MASSACRE METAL FEST

MASSACRE METAL FEST @ DCA Adosloquense, À-Dos-Loucos, Vila Franca de Xira | 04.05.2024 [reportagem]

No passado fim de semana, À-dos-Loucos recebeu o MASSACRE METAL FEST, uma boa mostra do que o melhor o underground luso tem hoje para oferecer.

No passado sábado, À-dos-Loucos recebeu a oitava edição do MASSACRE METAL FEST, um evento que começa a tornar-se um marco importante no underground nacional. A maratona de concertos iniciou-se com os thrashers ribatejanos LEGACY OF PAYNE. São um dos nomes mais recentes da cena nacional e deixaram boa imagem no palco, faltando talvez alguma rodagem para terem um pouco mais de coesão. O talento, no entanto, está lá e isso notou-se ao ouvir com temas como «State Of Agression» ou «Reign Of Death».
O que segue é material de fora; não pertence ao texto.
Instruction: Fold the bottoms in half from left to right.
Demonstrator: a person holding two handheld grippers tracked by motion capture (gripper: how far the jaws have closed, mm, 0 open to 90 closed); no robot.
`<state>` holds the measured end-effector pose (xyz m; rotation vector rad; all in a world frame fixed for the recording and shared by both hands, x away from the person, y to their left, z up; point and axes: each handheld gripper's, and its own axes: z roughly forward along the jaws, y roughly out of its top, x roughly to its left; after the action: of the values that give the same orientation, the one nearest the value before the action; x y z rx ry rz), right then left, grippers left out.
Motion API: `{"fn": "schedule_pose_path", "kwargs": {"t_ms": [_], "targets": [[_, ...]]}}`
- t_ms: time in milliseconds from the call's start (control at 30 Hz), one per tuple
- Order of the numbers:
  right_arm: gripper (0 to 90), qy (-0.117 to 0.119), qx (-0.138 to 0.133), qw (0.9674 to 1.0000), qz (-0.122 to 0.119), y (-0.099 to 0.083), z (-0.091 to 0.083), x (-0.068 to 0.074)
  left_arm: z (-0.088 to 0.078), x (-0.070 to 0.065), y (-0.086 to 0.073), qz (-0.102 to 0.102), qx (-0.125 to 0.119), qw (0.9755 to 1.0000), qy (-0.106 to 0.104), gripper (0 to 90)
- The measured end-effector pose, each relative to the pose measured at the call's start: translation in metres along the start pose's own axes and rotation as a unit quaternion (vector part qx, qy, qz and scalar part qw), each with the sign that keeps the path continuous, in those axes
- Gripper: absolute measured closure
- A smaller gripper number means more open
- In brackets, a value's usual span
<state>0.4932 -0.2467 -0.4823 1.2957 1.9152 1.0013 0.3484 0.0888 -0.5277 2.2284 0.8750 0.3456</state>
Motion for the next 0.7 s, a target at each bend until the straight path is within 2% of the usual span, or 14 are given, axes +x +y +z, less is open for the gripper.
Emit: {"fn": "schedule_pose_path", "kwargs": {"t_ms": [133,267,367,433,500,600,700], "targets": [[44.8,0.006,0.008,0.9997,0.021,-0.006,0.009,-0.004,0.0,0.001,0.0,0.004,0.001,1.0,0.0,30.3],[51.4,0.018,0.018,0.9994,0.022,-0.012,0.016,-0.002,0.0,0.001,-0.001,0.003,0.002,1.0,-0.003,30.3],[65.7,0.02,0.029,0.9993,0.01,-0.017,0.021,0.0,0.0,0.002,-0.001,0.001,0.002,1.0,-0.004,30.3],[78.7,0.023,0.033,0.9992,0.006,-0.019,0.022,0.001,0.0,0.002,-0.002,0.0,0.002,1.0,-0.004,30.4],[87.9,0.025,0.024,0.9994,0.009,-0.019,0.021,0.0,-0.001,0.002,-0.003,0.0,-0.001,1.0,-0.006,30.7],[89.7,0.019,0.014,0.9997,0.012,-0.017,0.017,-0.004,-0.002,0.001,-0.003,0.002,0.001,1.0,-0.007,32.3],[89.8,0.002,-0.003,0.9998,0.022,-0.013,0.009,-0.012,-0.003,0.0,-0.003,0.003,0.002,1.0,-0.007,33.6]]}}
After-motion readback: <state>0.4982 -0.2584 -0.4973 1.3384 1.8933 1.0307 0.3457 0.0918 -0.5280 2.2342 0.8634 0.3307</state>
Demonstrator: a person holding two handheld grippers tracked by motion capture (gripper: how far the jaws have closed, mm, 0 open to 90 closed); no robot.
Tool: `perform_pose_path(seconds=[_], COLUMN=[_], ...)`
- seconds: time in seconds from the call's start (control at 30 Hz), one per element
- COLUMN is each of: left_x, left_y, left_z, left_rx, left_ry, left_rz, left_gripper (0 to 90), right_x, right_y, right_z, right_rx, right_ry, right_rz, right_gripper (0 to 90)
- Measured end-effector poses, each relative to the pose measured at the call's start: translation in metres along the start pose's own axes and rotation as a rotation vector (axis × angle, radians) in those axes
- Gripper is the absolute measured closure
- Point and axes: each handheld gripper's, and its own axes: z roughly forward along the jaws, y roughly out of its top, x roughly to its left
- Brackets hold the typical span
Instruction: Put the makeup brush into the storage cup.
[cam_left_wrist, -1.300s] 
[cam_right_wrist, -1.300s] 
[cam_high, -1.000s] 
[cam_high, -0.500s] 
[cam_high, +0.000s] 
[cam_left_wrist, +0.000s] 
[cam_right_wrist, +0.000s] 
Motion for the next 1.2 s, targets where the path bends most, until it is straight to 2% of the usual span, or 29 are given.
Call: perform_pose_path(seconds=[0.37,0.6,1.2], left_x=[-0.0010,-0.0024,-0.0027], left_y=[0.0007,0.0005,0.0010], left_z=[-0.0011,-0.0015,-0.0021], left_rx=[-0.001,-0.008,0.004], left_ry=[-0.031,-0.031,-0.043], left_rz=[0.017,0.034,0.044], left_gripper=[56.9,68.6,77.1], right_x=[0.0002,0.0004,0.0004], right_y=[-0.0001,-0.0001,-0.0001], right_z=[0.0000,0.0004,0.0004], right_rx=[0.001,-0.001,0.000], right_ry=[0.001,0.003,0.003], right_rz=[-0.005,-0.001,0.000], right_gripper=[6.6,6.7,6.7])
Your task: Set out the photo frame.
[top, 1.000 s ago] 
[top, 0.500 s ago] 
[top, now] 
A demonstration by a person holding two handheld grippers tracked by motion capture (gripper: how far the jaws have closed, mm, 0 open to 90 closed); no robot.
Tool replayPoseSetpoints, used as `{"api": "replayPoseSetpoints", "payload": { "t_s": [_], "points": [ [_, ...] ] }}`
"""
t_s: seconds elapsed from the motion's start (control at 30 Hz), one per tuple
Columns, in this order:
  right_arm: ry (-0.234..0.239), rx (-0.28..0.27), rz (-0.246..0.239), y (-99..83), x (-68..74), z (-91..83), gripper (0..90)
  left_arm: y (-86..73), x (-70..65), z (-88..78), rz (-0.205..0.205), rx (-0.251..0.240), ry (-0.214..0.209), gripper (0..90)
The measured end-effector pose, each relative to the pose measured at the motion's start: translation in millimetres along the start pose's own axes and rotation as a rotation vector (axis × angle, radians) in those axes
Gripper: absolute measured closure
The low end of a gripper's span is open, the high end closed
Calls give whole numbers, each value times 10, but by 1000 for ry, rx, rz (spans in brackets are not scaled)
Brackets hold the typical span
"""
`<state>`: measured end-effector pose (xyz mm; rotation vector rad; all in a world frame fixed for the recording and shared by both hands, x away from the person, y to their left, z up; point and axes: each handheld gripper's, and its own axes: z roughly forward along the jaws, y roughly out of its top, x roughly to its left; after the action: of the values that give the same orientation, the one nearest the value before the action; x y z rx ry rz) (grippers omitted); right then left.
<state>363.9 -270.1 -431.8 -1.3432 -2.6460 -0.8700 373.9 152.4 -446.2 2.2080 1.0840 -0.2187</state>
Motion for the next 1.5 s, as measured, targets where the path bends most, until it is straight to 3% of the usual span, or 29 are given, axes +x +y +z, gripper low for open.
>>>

Seguiram-se os WAROUT, que surpreenderam – e de que maneira! Formada em 2022, a jovem banda de Lordelo/Paredes ainda não tem um longa-duração gravado, mas alguns dos temas apresentados prometem um futuro risonho para esta gente. Apesar da electricidade ter “ido ao ar” ao início do segundo tema, nem isso foi um problema para os músicos, que mantiveram o ritmo. A versão da sempre frenética «Whiplash», dos Metallica, acabou por mexer bastante com o público presente na sala e, no MASSACRE METAL FEST, os WAROUT mostraram que são uma banda a ter em conta no futuro próximo.

Os DOLMEN GATE, que actuaram logo a seguir, foram a primeira de uma linhagem de bandas mais tradicional, e menos thrash, que caracterizou a grande maioria dos nomes presentes no festival. Frescos de uma aparição no festival alemão Keep It True, os músicos lisboetas apresentaram temas do excelente álbum de estreia, «Gateways Of Eternity».

Começaram ao som de «Retribution» e «The Oath». Seguiu-se «Horizon Call» e, no início de «Chambers Of Magic», a electricidade voltou a falhar. Problema corrigido rapidamente e a banda lá seguiu com a sua actuação, que terminou ao som de «Rest In Flames». Para quem gosta dos primeiros discos dos Manowar ou dos Grand Magus, os DOLMEN GATE podem ser a vossa banda!

Já os NAGASAKI SUNRISE são caóticos e intensos. São daquelas bandas que não dão um segundo de descanso que seja, para o bem e para o mal. Convenhamos, o som estava um pouco confuso, mas isso acabou por não importar muito tendo em conta a intensidade que mostraram em palco. «Loud As Fuck» deu início às hostilidades, logo seguido por «Land Of The Rising Sun» e, depois, houve viagem ao mais recente split da banda com «Ghosts Of Iwo Jima». No resto da actuação, os músicos foram-se dividindo entre temas de «Turn On The Power» e o LP «Distalgia», com o concerto a terminar com «Battleships» e o tema-título do EP.

Feitas as contas, os SPEEDEMON foram quem teve mais azar, com a electricidade a faltar logo durante o segundo tema – ainda tentaram tocar duas vezes a «Wall Of Pain» duas vezes, mas não estava fácil. Felizmente a situação voltou ao normal e os músicos lá seguiram com temas como «Speedemon» e «Roads Of Madness». Com alta rodagem e com mais um mês de digressão nas pernas, os TOXIKULL chegaram a À-dos-loucos para apresentar temas do mais recente «Under The Southern Light».

Foi com «Cursed And Punished» que subiram ao palco, logo seguido por «Around The World» e «Battle Dogs». Apesar do cansaço visível, os músicos tinham viajado de Sevilha directamente para o festival, tocaram «Under The Southern Light» e, durante «I Will Rock Again»,a electricidade voltou a falhar. Os TOXIKULL tocaram o tema novamente, assim como «Night Shadows». Para terminar, ficou a versão da clássica «Iron Fist», e ainda «Metal Defender».

Já a entrar na recta final do evento, os veteranos portuenses HOLOCAUSTO CANIBAL não deixaram os seus créditos por mãos alheias com o seu grind puro e duro. Os primeiros oito temas, foram todos daquele que é, ainda, o mais recente álbum, o muito elogiado «Crueza Ferina». Já para o último bloco de temas, não faltaram clássicos como «Empalamento» ou «Violada Pela Motoserra», e ainda houve tempo para «Miasmas Onanizantes» e «Sortilégio Da Perversão».

O cansaço já era muito quando os lendários FILII NIGRANTIUM INFERNALIUM subiram ao palco. A banda de Belathauzer começou ao som de «Sacra Morte» e «Pó», com o guitarrista e vocalista a comandar os procedimentos com a classe que já se lhe conhece.